The quotient rule in logarithms helps us decompose a logarithm of a fraction into a subtraction of two logs. It's a valuable tool when you're working with expressions that involve division inside a logarithm. Here's how it works: if you have a logarithm of a fraction like \( \log_b \left( \frac{x}{y} \right) \), you can split it into two parts: \( \log_b x - \log_b y \). In practice, this means you can

• change a complex division problem into simpler subtraction problems,
• making it easier to solve or simplify the expression efficiently.

For example, with our exercise, \( \log_{5} \left( \frac{5 \sqrt{7}}{3m} \right) \) becomes \( \log_{5} (5\sqrt{7}) - \log_{5} (3m) \) using the quotient rule. This step simplifies the problem by separating the numerator and the denominator.

The product rule of logarithms is a handy property for breaking down logs of products into sums of logs. The rule states that for any logarithm \( \log_b (xy) = \log_b x + \log_b y \). This is useful because

• we can break down a complex multiplication inside a logarithm into simpler addition expressions,
• facilitating the step-by-step simplification or calculation process.

Consider the part of our exercise where we deal with \( \log_{5} (5\sqrt{7}) \). By applying the product rule, we rewrite it as \( \log_{5} 5 + \log_{5} \sqrt{7} \). This step makes each individual term easier to handle.

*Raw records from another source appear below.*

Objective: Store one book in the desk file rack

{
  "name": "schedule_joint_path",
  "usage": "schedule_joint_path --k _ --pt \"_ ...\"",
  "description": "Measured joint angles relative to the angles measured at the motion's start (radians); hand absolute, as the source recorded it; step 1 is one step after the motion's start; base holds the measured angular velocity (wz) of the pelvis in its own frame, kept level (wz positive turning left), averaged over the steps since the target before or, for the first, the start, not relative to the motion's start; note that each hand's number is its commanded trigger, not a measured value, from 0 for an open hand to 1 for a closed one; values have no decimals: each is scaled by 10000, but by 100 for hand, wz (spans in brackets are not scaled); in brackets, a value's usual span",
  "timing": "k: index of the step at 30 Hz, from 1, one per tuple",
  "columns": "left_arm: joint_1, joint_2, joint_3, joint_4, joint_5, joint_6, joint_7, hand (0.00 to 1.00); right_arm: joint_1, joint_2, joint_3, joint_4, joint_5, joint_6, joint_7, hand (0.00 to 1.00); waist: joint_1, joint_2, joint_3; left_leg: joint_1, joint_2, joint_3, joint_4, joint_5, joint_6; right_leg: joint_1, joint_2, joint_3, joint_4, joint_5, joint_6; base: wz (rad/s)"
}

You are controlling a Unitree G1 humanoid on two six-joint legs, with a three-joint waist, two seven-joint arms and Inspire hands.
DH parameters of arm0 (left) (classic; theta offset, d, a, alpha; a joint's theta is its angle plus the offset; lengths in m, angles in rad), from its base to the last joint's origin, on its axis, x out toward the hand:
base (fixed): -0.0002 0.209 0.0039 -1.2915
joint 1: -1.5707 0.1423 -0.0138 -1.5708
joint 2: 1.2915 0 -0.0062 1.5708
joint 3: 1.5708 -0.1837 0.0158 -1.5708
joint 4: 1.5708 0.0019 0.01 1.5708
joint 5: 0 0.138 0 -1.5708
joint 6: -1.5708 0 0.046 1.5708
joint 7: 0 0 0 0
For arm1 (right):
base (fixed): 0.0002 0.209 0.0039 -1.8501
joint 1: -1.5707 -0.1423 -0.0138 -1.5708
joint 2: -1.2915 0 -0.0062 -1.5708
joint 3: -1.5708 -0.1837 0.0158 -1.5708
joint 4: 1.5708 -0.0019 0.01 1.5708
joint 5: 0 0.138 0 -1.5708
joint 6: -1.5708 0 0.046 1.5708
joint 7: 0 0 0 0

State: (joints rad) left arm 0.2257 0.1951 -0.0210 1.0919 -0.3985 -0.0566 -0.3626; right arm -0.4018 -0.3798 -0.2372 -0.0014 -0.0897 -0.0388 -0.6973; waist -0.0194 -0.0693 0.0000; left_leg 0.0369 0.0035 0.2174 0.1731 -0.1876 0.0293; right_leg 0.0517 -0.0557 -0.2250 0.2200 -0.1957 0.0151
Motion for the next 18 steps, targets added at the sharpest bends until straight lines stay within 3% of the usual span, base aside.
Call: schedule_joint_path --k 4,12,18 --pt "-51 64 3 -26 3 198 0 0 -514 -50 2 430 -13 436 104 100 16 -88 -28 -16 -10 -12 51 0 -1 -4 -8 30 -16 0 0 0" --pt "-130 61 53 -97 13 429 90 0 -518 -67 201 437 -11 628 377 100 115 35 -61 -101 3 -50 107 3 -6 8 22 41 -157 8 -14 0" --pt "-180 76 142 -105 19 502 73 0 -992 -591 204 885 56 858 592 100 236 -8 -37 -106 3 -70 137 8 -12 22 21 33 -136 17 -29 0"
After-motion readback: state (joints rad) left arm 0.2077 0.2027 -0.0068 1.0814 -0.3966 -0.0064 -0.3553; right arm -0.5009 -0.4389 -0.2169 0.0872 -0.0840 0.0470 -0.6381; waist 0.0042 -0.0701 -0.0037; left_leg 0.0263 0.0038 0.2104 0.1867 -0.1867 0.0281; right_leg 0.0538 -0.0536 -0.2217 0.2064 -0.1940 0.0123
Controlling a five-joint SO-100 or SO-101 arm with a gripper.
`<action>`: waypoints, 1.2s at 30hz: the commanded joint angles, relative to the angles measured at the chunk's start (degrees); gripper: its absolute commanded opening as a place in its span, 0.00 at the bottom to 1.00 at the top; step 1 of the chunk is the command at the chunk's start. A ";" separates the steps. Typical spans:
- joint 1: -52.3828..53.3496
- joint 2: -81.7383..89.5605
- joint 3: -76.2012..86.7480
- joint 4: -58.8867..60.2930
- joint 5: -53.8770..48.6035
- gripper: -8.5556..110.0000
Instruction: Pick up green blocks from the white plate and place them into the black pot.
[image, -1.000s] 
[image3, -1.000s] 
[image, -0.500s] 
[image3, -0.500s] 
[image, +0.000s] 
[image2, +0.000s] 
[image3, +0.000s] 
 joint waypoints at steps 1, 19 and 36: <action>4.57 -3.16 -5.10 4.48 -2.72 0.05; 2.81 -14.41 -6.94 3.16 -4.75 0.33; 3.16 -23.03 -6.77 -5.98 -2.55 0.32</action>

Logarithm properties encompass various rules that help in simplifying and solving logarithmic expressions. Some crucial properties include:

• The identity \( \log_b b = 1 \), where any log that has the same base and argument equals 1.
• Using log transformations for powers and radicals which are explained by the power rule.

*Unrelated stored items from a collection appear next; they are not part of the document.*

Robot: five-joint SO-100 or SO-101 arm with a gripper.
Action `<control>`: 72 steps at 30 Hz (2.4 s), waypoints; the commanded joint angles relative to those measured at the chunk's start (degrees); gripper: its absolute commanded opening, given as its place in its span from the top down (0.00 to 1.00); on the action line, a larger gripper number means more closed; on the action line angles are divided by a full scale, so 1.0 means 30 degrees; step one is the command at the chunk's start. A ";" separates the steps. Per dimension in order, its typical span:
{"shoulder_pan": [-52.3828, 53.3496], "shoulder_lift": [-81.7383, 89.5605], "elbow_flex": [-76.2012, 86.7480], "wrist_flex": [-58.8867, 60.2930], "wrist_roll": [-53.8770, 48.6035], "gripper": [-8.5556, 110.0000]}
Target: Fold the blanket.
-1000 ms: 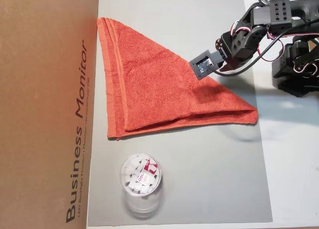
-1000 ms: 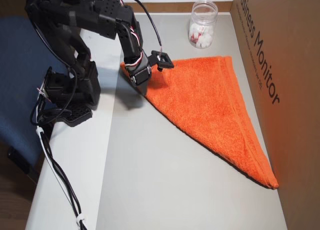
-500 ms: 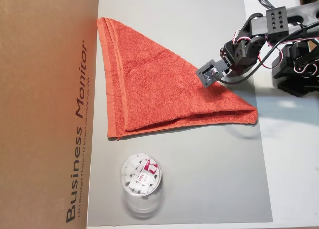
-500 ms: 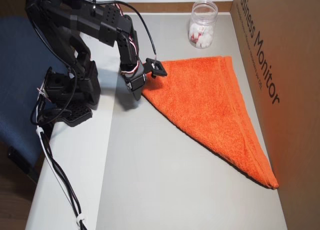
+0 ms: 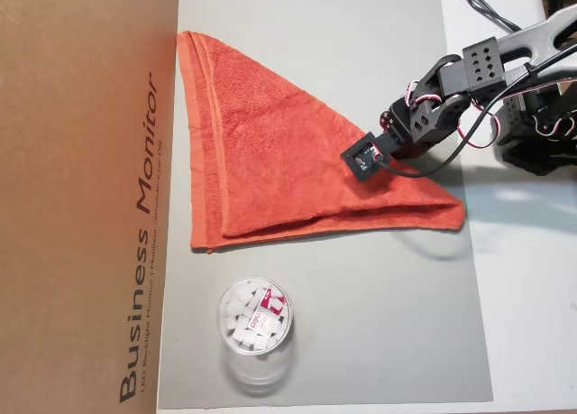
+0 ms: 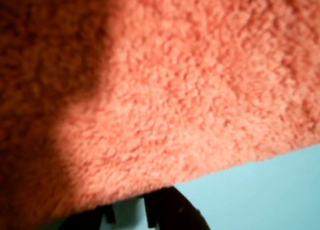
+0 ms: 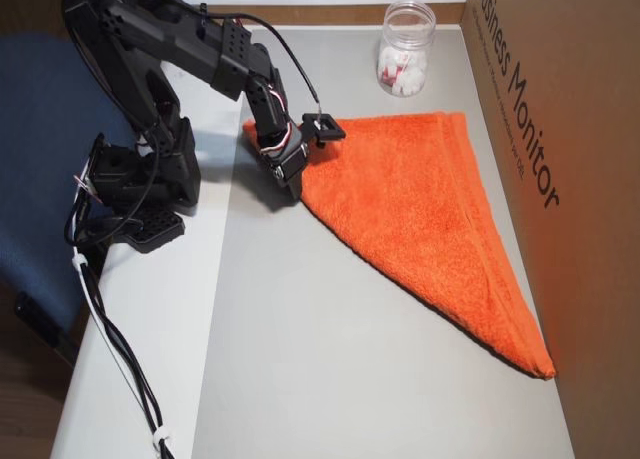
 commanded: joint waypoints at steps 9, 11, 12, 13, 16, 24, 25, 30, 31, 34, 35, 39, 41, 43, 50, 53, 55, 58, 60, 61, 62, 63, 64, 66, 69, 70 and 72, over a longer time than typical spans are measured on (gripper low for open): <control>-0.1729 -0.1201 -0.0498 -0.2871 0.0117 0.93; -0.1729 -0.1230 -0.0498 -0.2871 0.0117 0.93; -0.1729 -0.1230 -0.0498 -0.2871 0.0117 0.93; -0.1729 -0.1230 -0.0498 -0.2871 0.0117 0.93; -0.1729 -0.1143 -0.0498 -0.2871 0.0117 0.93; -0.2021 0.2168 0.0352 -0.2402 -0.0205 0.92; -0.2051 0.2754 0.0703 -0.2373 -0.0205 0.92; -0.2051 0.6064 0.2549 -0.2285 -0.0234 0.92; -0.2051 0.6709 0.2871 -0.2285 -0.0234 0.92; -0.2021 0.8584 0.3838 -0.2256 -0.0645 0.92; -0.1992 0.9170 0.4189 -0.2256 -0.1143 0.92; -0.1729 1.1279 0.5244 -0.2227 -0.3340 0.92; -0.1758 1.2246 0.5449 -0.1729 -0.4131 0.92; -0.1934 1.2744 0.5244 -0.0645 -0.4600 0.92; -0.2051 1.3418 0.4014 0.2988 -0.8262 0.91; -0.2461 1.3389 0.2959 0.5156 -0.8760 0.87; -0.3018 1.3389 0.2256 0.6387 -0.8613 0.85; -0.4219 1.3389 0.1670 0.7324 -0.8555 0.85; -0.5039 1.3389 0.1582 0.7412 -0.8525 0.85; -0.5420 1.3389 0.1582 0.7324 -0.8525 0.85; -0.5801 1.3389 0.1582 0.7266 -0.8525 0.85; -0.6182 1.3359 0.1670 0.7207 -0.8525 0.85; -0.6592 1.3359 0.1758 0.7178 -0.8525 0.85; -0.7383 1.3330 0.1904 0.7148 -0.8525 0.85; -0.8467 1.2422 0.1816 0.7119 -0.8525 0.85; -0.8789 1.1924 0.1641 0.7119 -0.8525 0.85; -0.9316 1.0869 0.1289 0.6855 -0.8525 0.85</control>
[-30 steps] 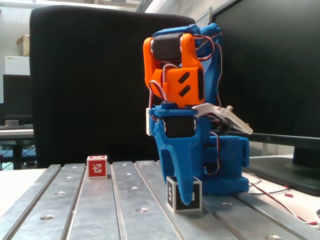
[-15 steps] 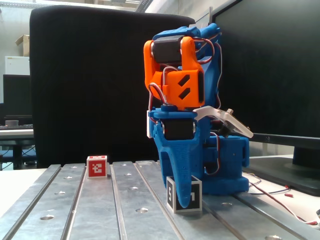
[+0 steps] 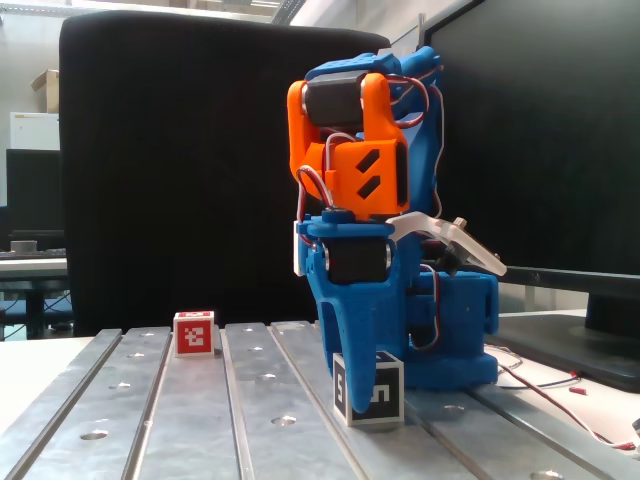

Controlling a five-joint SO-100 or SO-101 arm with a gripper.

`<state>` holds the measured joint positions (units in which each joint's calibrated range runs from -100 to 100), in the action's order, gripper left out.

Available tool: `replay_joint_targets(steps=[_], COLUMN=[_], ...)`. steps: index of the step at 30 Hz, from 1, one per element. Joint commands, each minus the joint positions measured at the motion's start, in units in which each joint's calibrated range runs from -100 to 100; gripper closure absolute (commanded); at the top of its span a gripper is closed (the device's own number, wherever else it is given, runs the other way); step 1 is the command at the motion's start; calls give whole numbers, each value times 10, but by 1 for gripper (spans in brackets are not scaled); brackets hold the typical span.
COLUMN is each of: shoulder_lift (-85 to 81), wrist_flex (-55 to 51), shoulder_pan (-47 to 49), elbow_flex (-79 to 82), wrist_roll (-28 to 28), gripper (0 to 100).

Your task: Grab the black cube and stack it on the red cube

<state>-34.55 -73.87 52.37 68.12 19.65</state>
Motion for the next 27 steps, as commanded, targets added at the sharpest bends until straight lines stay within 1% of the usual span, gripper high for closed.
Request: replay_joint_targets(steps=[1,3,6,22,27], shoulder_lift=[0,0,0,-5,0], wrist_flex=[1,0,0,-7,-26], shoulder_pan=[3,3,3,-4,-4], elbow_flex=[0,0,0,-10,-45], wrist_roll=[-1,-1,-1,2,3], gripper=[78,81,82,82,82])
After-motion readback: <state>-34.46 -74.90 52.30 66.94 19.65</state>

In our example, applying these properties reveals that \( \log_{5} 5 = 1 \), which simplifies part of the expression straight away. Utilizing these core properties can significantly streamline the handling of logs.

Logarithms of powers can be simplified using the power rule. This rule says \( \log_b (x^a) = a \cdot \log_b x \), which means you can take the exponent and place it as a multiplier in front of the logarithm.For instance,

• if you have a square root like \( \sqrt{7} \), this is the same as \( 7^{1/2} \).
• Applying the power rule, \( \log_5 \sqrt{7} \) becomes \( \frac{1}{2} \log_5 7 \).

This step is important as it transforms complex expressions into computationally friendlier terms. Simplifying \( \log_5 (5 \sqrt{7}) \) with \( 1 + \frac{1}{2} \log_5 7 \) shows how breaking down a power log aids in simplification.